» **About this exercise**: Up to and including the line that contains "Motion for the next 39", write out every line of the entries exactly, beginning with the first. Omit the pictures.

[Saved entries]
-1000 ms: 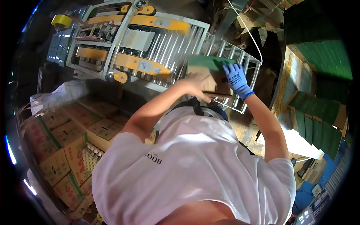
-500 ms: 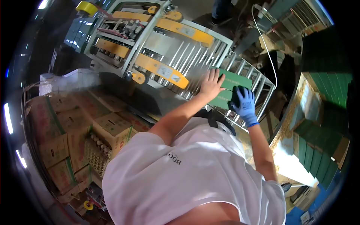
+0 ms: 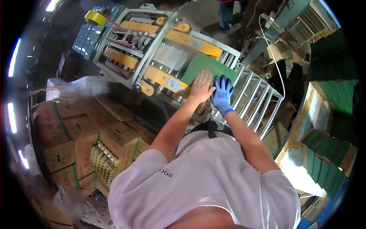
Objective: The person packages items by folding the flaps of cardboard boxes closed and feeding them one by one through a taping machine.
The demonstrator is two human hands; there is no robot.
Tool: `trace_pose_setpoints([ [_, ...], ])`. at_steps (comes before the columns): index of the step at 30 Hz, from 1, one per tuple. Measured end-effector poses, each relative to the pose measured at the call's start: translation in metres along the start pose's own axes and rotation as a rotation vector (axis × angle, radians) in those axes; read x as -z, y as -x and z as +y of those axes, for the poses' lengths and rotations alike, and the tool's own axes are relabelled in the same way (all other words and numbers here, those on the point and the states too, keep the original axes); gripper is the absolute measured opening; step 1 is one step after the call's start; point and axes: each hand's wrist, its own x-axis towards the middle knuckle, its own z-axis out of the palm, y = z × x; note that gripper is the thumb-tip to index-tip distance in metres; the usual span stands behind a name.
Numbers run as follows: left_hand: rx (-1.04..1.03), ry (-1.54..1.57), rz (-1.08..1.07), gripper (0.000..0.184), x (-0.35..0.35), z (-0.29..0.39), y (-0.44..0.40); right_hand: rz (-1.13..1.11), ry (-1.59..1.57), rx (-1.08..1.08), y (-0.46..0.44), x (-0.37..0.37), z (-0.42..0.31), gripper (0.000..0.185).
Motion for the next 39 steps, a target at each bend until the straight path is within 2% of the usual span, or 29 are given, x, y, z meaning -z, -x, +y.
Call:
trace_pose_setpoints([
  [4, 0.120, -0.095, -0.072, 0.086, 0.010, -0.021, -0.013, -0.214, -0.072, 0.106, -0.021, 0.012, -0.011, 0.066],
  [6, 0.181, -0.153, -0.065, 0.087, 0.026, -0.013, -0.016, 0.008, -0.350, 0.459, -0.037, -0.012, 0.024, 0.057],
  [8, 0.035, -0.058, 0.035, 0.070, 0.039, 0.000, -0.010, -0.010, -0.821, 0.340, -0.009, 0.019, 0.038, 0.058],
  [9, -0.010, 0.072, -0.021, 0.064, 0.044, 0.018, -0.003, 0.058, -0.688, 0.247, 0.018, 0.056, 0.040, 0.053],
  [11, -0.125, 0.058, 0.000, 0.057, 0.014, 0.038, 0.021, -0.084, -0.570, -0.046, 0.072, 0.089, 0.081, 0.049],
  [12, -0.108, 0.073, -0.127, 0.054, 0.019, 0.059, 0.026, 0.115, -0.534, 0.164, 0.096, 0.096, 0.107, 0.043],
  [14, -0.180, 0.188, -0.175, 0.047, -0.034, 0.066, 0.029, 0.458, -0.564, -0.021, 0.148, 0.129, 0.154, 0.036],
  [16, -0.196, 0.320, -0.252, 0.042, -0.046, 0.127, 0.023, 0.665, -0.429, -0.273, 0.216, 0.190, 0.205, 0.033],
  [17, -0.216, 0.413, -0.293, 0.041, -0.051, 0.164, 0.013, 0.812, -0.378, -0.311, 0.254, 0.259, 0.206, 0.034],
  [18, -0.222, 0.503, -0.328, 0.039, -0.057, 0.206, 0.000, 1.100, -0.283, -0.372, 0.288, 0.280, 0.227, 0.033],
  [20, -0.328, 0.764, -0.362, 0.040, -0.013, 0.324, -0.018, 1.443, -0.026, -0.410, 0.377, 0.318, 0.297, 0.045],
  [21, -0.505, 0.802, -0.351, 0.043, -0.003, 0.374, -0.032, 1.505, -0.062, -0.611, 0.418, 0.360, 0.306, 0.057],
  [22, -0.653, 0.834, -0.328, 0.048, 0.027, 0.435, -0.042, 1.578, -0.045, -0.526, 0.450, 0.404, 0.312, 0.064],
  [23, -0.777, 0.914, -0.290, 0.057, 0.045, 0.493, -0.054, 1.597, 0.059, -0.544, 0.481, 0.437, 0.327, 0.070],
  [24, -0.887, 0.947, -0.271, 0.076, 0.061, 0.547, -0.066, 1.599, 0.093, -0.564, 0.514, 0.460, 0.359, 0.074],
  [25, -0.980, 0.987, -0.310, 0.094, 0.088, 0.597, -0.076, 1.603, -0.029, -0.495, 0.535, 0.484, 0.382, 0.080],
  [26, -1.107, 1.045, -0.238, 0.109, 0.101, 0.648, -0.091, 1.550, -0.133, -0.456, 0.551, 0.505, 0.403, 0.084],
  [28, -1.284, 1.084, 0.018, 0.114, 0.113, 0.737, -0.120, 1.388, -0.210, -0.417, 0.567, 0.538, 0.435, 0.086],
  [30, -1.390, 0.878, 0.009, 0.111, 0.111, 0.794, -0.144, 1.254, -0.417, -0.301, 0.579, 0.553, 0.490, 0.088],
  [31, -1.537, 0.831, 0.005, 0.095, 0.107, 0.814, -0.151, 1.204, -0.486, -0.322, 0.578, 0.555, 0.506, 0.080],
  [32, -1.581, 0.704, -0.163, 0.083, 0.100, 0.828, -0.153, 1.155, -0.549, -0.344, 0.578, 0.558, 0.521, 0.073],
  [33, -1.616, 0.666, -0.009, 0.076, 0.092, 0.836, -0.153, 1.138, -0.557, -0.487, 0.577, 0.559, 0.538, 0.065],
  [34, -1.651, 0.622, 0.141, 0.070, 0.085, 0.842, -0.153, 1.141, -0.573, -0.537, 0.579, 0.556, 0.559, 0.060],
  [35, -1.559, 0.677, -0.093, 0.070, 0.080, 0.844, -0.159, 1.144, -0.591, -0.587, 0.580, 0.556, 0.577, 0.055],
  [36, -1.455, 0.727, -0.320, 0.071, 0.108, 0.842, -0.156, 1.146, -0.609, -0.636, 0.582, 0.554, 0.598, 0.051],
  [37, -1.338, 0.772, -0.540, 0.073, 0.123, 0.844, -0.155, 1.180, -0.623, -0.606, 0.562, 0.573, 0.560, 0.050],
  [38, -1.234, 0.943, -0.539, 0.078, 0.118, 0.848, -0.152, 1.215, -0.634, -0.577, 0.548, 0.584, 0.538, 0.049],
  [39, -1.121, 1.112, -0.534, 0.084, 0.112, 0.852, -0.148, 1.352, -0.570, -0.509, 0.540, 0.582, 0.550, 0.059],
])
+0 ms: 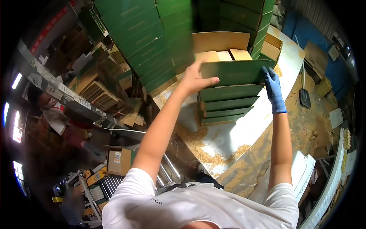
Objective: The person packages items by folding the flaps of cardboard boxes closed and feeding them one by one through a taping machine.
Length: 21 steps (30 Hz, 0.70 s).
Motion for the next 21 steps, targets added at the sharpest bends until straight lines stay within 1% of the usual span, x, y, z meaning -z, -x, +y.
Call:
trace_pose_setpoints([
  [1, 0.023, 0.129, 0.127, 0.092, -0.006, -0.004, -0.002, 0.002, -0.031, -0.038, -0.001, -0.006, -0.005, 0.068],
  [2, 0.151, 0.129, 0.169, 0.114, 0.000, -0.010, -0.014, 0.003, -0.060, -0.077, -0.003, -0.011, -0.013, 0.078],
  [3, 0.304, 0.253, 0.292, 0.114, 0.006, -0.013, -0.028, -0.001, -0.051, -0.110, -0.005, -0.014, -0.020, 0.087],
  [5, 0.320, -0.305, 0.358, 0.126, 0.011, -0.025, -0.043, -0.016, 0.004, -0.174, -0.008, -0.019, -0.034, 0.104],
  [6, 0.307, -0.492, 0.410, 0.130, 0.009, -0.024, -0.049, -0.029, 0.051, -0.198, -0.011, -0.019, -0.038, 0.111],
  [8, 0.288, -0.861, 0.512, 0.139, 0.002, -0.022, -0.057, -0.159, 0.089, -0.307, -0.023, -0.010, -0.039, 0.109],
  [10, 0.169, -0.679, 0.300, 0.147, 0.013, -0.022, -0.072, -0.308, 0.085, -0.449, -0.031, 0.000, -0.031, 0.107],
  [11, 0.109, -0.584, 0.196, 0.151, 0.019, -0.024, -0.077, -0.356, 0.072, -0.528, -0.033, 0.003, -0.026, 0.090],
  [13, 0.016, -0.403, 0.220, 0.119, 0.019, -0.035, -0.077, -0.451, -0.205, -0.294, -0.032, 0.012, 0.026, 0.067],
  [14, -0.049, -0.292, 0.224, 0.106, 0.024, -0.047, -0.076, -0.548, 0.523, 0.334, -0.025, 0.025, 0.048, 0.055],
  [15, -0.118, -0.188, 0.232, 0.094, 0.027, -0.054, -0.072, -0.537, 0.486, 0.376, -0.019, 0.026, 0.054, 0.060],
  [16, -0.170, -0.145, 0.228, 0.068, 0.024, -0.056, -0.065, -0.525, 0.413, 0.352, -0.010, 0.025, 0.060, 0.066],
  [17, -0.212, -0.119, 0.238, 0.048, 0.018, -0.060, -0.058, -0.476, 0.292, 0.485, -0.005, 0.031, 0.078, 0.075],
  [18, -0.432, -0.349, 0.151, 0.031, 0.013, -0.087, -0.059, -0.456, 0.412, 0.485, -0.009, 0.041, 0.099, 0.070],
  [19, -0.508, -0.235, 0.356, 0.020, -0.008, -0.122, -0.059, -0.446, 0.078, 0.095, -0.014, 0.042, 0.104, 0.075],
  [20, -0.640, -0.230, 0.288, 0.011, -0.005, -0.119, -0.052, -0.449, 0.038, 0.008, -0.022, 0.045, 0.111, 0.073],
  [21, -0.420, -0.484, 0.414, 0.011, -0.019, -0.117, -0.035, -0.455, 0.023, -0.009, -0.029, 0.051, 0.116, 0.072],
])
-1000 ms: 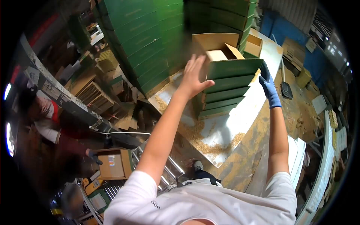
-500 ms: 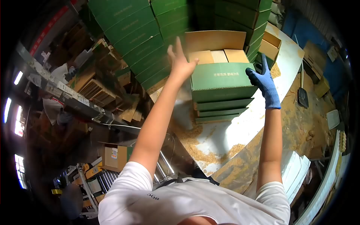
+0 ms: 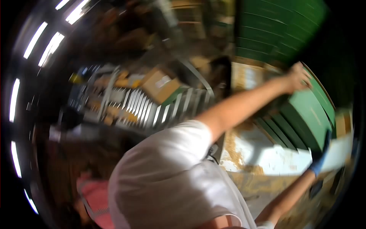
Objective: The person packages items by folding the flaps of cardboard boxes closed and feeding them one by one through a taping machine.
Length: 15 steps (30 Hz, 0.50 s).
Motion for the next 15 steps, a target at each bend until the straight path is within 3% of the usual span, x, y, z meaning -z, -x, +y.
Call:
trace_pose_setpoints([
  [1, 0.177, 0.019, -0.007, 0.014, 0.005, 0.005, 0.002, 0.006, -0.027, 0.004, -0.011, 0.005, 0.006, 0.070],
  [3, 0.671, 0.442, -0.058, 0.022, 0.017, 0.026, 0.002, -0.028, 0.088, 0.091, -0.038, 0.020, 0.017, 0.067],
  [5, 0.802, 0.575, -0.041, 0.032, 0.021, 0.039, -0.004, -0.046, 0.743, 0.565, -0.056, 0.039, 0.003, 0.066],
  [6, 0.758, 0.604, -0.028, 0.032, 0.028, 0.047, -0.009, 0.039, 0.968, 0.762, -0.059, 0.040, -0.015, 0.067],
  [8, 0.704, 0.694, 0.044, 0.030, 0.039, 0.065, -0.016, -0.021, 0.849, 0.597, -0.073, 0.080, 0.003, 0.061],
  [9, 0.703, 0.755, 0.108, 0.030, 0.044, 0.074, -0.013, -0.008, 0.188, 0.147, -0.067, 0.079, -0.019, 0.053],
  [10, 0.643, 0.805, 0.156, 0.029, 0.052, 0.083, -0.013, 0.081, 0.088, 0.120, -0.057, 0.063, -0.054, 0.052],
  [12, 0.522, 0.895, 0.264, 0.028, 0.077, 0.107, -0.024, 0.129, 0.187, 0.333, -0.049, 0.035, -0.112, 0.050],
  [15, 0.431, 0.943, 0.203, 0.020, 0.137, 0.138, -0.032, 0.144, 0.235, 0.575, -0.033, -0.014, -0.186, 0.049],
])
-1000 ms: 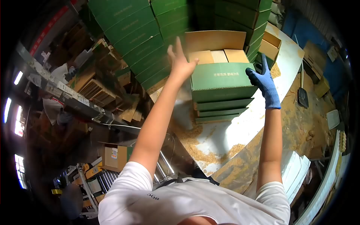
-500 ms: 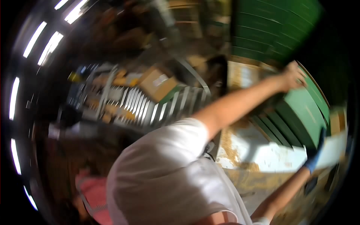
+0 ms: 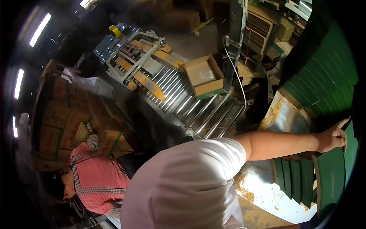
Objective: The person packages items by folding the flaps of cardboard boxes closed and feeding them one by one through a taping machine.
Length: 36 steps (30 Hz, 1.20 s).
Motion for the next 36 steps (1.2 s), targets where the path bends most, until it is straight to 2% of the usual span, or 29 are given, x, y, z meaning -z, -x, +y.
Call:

» **Task response**:
-1000 ms: 
-500 ms: 
+0 ms: 
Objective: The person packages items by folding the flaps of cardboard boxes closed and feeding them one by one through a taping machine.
The demonstrator is two human hands; there is no robot.
Tool: `trace_pose_setpoints([ [_, ...], ])`. at_steps (comes before the columns): index of the step at 30 Hz, from 1, one per tuple. Measured end-effector poses, each relative to the pose measured at the call's start: translation in metres along the start pose's own axes and rotation as a rotation vector (axis × angle, radians) in those axes; read x as -z, y as -x and z as +y of those axes, for the poses' lengths and rotations alike, and the tool's own axes are relabelled in the same way (all other words and numbers here, those on the point and the states too, keep the original axes); gripper is the absolute measured opening; step 1 is one step after the call's start; point and axes: each hand's wrist, its own x-axis towards the middle knuckle, its own z-axis out of the palm, y = z × x; note that gripper is the thumb-tip to index-tip distance in metres; the usual span stands behind a name.
Numbers run as follows: left_hand: rx (-1.04..1.03), ry (-1.54..1.57), rz (-1.08..1.07), gripper (0.000..0.184), x (-0.35..0.35), z (-0.29..0.39), y (-0.44..0.40); right_hand: rz (-1.13..1.11), ry (-1.59..1.57), rx (-1.08..1.08), y (-0.46..0.44), x (-0.37..0.37), z (-0.42..0.31), gripper (0.000..0.185).
Motion for the next 39 steps, a target at each bend until the straight path is within 2% of the usual span, or 29 are given, x, y, z meaning -z, -x, +y.

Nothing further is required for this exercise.